What to work on - All lines below containing "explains" are to be listed.

Supplied entries -
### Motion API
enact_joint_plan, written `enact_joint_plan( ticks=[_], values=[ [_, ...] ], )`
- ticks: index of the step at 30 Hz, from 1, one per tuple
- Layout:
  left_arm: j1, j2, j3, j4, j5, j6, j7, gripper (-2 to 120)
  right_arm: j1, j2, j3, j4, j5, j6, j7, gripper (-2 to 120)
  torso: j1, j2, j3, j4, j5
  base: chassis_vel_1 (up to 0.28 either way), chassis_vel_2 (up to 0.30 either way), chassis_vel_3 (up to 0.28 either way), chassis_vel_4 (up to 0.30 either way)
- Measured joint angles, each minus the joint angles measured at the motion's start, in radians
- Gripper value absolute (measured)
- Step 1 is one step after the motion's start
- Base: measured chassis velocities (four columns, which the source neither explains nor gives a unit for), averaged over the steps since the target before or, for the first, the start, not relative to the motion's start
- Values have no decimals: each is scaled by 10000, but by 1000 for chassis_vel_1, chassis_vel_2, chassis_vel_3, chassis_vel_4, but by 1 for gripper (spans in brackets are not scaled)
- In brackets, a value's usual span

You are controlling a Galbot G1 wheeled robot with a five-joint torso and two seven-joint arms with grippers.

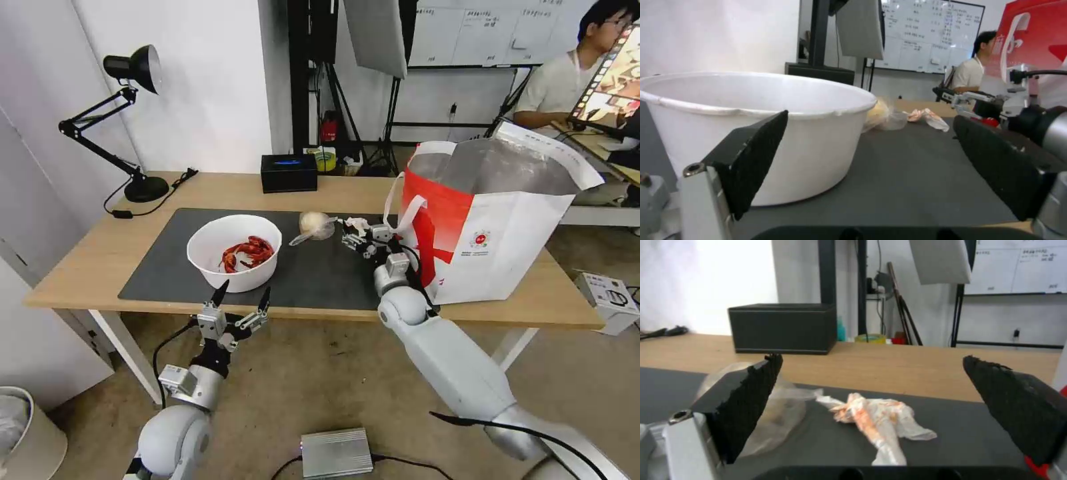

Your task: Pick up the trash from the table and place it into the takeout bag.

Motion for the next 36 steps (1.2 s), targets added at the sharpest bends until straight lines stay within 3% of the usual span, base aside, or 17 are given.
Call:
enact_joint_plan(
  ticks=[17,36],
  values=[
    [-40,-155,204,210,135,-81,9,100,625,346,-141,-945,40,-273,-62,100,0,0,0,-3,-1,0,0,0,0],
    [20,-319,243,244,364,-149,8,100,1204,604,-500,-1142,491,-2261,1129,100,2,-1,0,-1,-1,0,0,0,0]
  ],
)
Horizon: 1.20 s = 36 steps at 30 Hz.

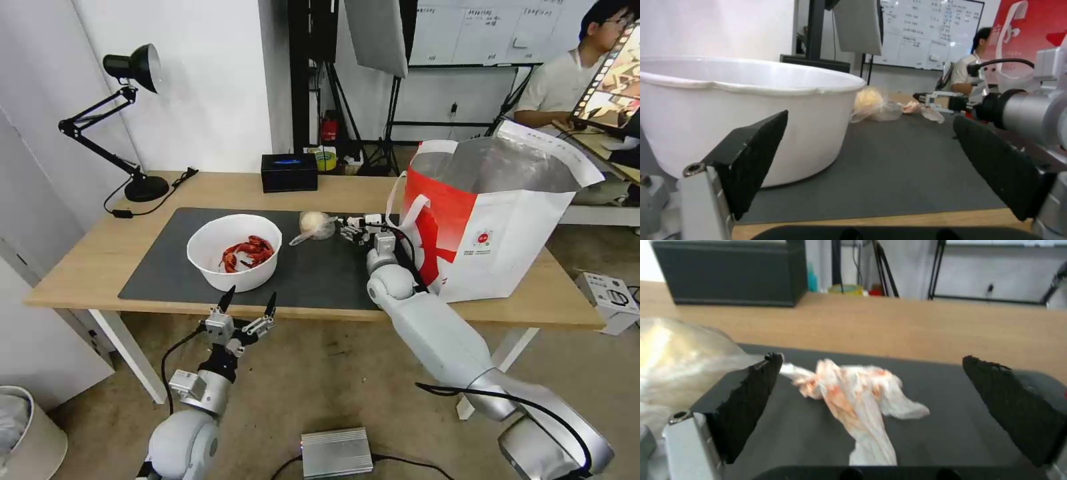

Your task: Pick up the trash from the table and place it into the takeout bag.

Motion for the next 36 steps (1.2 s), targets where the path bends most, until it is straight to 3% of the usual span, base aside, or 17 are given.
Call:
enact_joint_plan(
  ticks=[21,25,31,34,36],
  values=[
    [-4,-145,186,122,260,41,-7,100,354,337,26,-786,101,-243,-97,99,-2,0,0,1,0,0,0,0,0],
    [67,-258,197,119,371,20,-7,100,348,369,30,-785,129,-383,-104,82,-2,0,0,0,0,0,0,0,0],
    [79,-304,187,117,399,-5,-7,100,328,384,30,-763,222,-501,-54,67,-2,0,-1,1,0,0,0,0,0],
    [77,-319,167,115,401,-16,-7,100,313,410,61,-740,376,-578,57,48,-2,0,-1,0,0,0,0,0,0],
    [75,-322,168,116,401,-17,-7,100,305,418,70,-741,396,-585,75,45,-2,1,-2,0,1,0,0,0,0]
  ],
)
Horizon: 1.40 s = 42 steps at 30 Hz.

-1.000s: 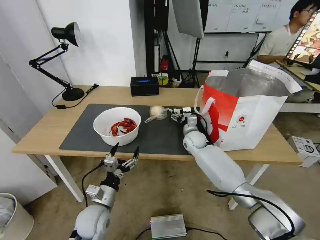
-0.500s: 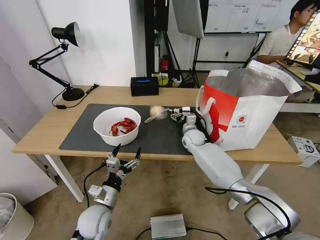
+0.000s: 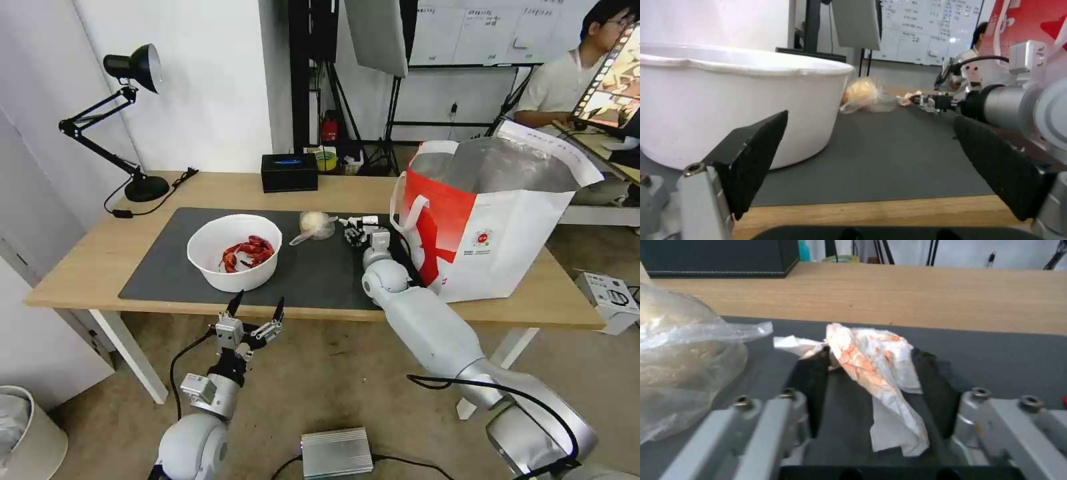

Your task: Pick up the trash from the table and place it into the takeout bag.

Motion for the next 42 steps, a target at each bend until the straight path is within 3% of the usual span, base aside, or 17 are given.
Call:
enact_joint_plan(
  ticks=[2,12,26,42],
  values=[
    [-10,-24,8,14,9,-4,0,100,-9,6,12,0,47,-12,41,34,0,1,1,0,0,0,0,0,0],
    [-20,-113,79,85,61,-40,4,100,-35,-18,21,1,112,-18,72,0,0,1,0,0,0,0,0,0,0],
    [6,-184,49,81,97,-71,9,100,-93,23,114,-57,111,122,94,0,0,1,1,-1,0,0,0,0,0],
    [21,-33,-39,92,10,-133,10,100,-243,-119,-48,452,81,1022,-586,0,0,1,2,0,0,0,0,0,0]
  ],
)
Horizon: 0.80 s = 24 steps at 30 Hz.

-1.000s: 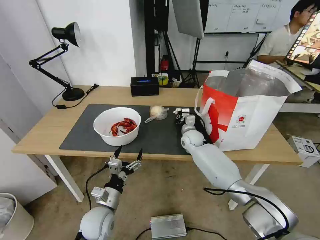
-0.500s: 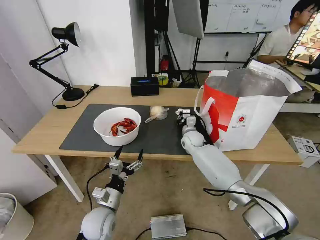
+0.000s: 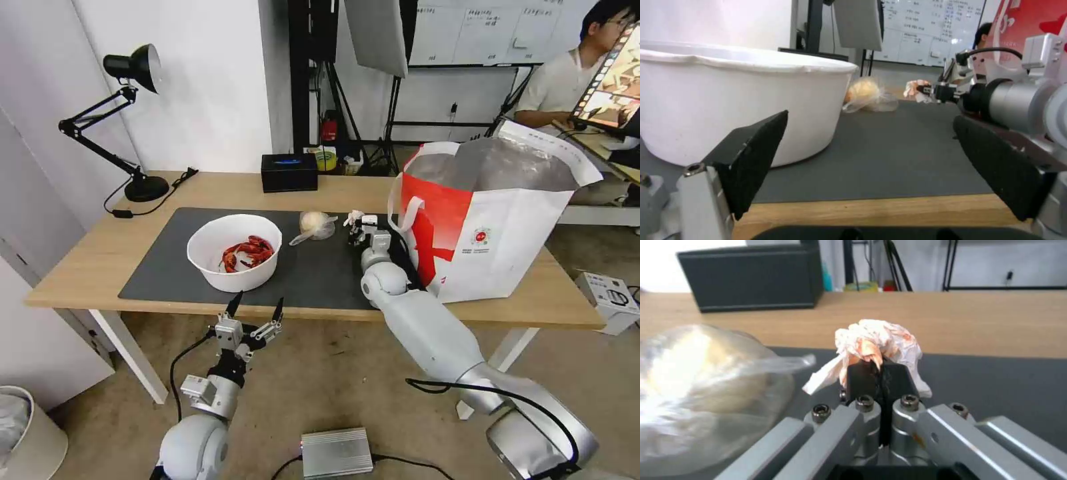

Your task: Pick up the trash from the table and place it into the takeout bag.

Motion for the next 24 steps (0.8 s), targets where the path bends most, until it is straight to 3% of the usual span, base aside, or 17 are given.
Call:
enact_joint_plan(
  ticks=[16,24],
  values=[
    [-78,409,-194,12,-445,-14,-6,100,-283,-560,-698,1348,-81,981,-718,0,0,0,-1,-1,0,0,0,0,0],
    [-104,555,-331,32,-656,-21,-1,100,-493,-968,-919,2033,-1171,1677,-1209,0,0,0,-1,-2,0,0,0,0,0]
  ],
)
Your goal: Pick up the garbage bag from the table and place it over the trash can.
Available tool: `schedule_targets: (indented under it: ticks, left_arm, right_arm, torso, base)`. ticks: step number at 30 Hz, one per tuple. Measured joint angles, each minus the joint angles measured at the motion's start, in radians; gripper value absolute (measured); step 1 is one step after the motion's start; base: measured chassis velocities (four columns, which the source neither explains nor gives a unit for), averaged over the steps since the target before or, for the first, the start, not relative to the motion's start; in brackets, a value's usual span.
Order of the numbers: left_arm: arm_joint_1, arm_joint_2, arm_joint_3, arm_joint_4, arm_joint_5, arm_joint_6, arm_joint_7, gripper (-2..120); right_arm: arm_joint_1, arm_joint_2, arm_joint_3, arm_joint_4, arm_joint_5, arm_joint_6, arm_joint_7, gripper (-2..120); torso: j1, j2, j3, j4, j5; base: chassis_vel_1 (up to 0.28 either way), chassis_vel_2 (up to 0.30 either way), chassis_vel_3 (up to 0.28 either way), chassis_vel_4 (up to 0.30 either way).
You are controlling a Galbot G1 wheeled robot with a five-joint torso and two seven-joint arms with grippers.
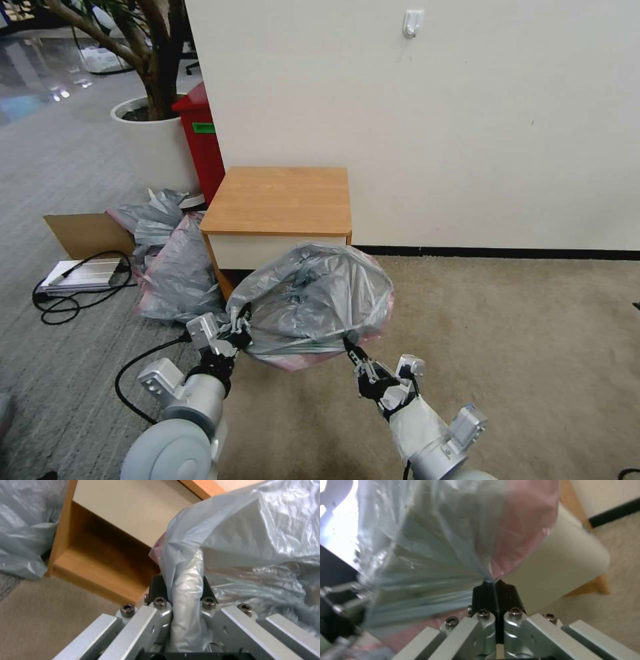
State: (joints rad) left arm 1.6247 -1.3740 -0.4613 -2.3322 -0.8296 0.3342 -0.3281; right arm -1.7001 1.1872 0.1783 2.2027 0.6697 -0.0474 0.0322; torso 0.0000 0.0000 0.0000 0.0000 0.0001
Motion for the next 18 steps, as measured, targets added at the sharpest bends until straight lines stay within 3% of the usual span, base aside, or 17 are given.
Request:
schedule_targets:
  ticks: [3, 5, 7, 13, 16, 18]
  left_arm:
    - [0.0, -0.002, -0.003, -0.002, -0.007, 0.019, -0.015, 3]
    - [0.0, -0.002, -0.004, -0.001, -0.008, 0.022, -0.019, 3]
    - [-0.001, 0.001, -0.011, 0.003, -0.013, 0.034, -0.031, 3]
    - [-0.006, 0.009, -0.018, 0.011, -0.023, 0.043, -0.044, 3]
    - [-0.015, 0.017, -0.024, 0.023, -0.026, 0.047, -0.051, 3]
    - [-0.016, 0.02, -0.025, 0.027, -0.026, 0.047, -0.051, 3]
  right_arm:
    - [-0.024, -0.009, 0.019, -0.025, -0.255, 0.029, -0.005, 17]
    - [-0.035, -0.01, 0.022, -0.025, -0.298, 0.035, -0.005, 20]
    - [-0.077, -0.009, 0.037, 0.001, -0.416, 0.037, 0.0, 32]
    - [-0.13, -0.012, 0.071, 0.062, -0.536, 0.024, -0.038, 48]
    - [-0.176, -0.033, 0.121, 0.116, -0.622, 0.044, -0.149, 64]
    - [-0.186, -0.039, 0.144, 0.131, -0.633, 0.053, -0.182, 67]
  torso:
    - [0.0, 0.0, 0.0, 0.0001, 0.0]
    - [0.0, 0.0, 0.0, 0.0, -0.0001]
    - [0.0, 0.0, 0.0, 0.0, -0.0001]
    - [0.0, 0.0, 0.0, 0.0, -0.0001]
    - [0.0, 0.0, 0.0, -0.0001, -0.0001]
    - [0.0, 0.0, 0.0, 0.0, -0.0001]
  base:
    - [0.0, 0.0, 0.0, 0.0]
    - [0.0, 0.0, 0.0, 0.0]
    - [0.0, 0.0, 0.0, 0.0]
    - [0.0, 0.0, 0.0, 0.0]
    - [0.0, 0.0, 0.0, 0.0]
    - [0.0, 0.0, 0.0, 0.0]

Your solution -
- Base: measured chassis velocities (four columns, which the source neither explains nor gives a unit for), averaged over the steps since the target before or, for the first, the start, not relative to the motion's start
Available tool: `schedule_targets: (indented under it: ticks, left_arm, right_arm, torso, base)`. ticks: step number at 30 Hz, one per tuple. Measured joint angles, each minus the joint angles measured at the motion's start, in radians; gripper value absolute (measured); step 1 is one step after the motion's start; base: measured chassis velocities (four columns, which the source neither explains nor gives a unit for), averaged over the steps since the target before or, for the first, the start, not relative to the motion's start; in brackets, a value's usual span.

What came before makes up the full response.